■ Problem requirements: Exactly the lines from the one containing "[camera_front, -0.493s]" through the end of the data, and nothing more, should be retyped; pictures stay out.

■ Dataset section:
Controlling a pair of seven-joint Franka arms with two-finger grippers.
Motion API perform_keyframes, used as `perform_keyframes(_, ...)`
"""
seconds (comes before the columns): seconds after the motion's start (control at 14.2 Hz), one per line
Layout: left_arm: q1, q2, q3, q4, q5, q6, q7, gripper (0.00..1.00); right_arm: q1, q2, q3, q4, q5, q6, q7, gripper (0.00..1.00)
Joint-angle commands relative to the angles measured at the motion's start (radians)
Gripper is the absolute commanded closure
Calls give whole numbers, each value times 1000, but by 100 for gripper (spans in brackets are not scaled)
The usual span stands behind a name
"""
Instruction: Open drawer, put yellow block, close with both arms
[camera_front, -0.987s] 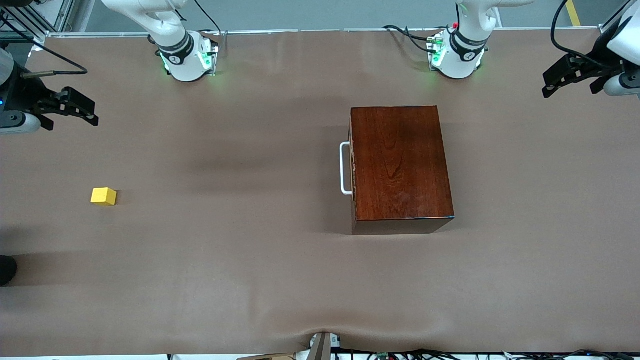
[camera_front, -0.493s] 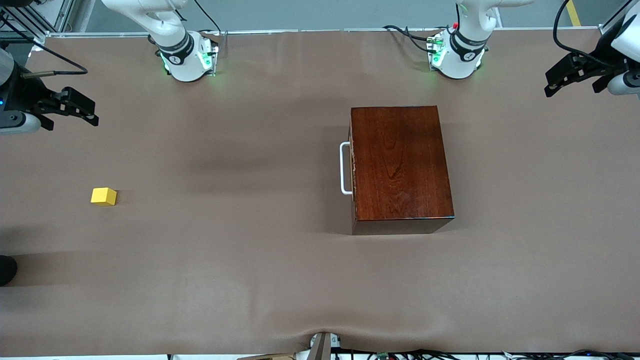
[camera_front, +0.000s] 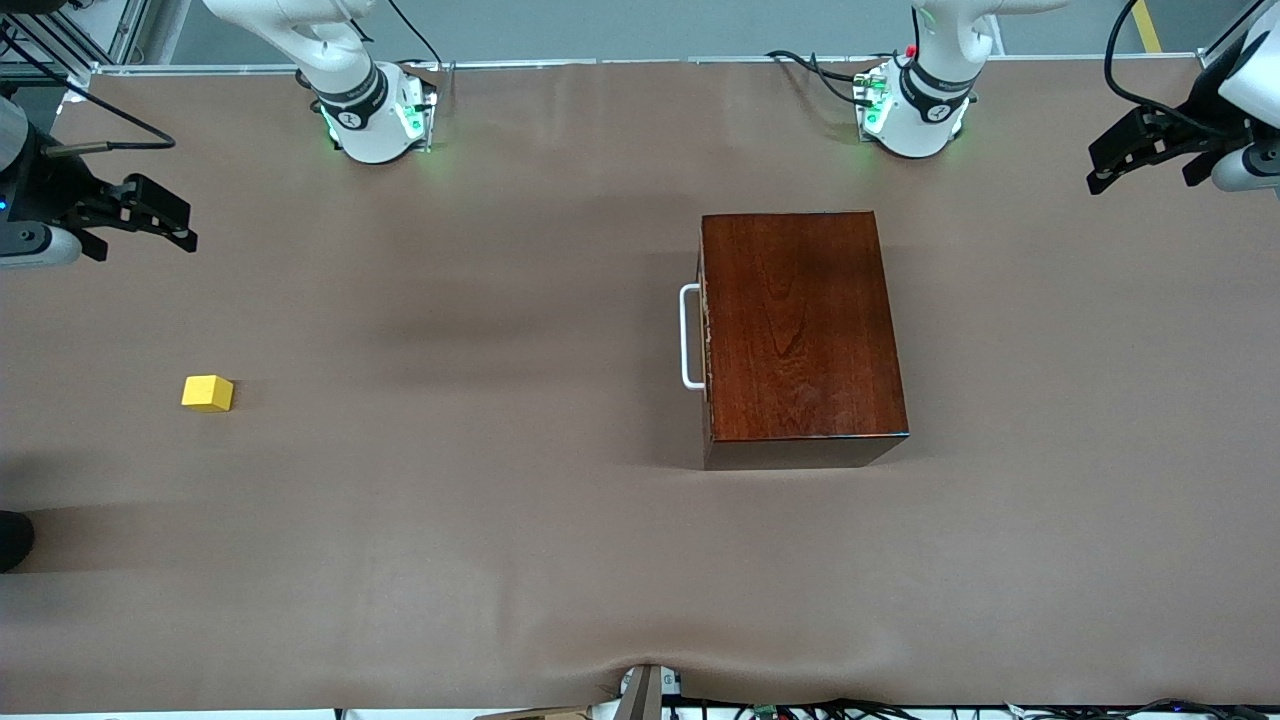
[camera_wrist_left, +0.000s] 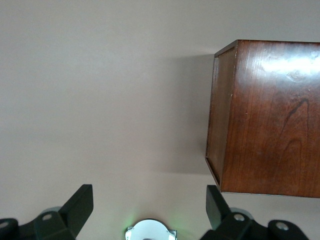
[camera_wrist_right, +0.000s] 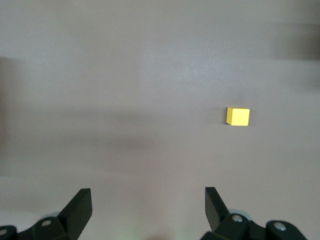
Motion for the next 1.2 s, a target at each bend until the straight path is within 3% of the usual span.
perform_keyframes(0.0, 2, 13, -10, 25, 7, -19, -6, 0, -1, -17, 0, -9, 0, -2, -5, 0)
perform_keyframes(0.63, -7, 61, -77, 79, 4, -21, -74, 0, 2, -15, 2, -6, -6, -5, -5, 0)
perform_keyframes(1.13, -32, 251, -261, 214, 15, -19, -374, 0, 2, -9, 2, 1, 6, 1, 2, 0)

■ Answer box:
[camera_front, -0.493s] 
[camera_front, +0.000s] 
[camera_wrist_left, +0.000s] 
[camera_wrist_right, +0.000s] 
Motion for the next 1.2 s, a target at each bend until the straight path is within 3% of the usual span.
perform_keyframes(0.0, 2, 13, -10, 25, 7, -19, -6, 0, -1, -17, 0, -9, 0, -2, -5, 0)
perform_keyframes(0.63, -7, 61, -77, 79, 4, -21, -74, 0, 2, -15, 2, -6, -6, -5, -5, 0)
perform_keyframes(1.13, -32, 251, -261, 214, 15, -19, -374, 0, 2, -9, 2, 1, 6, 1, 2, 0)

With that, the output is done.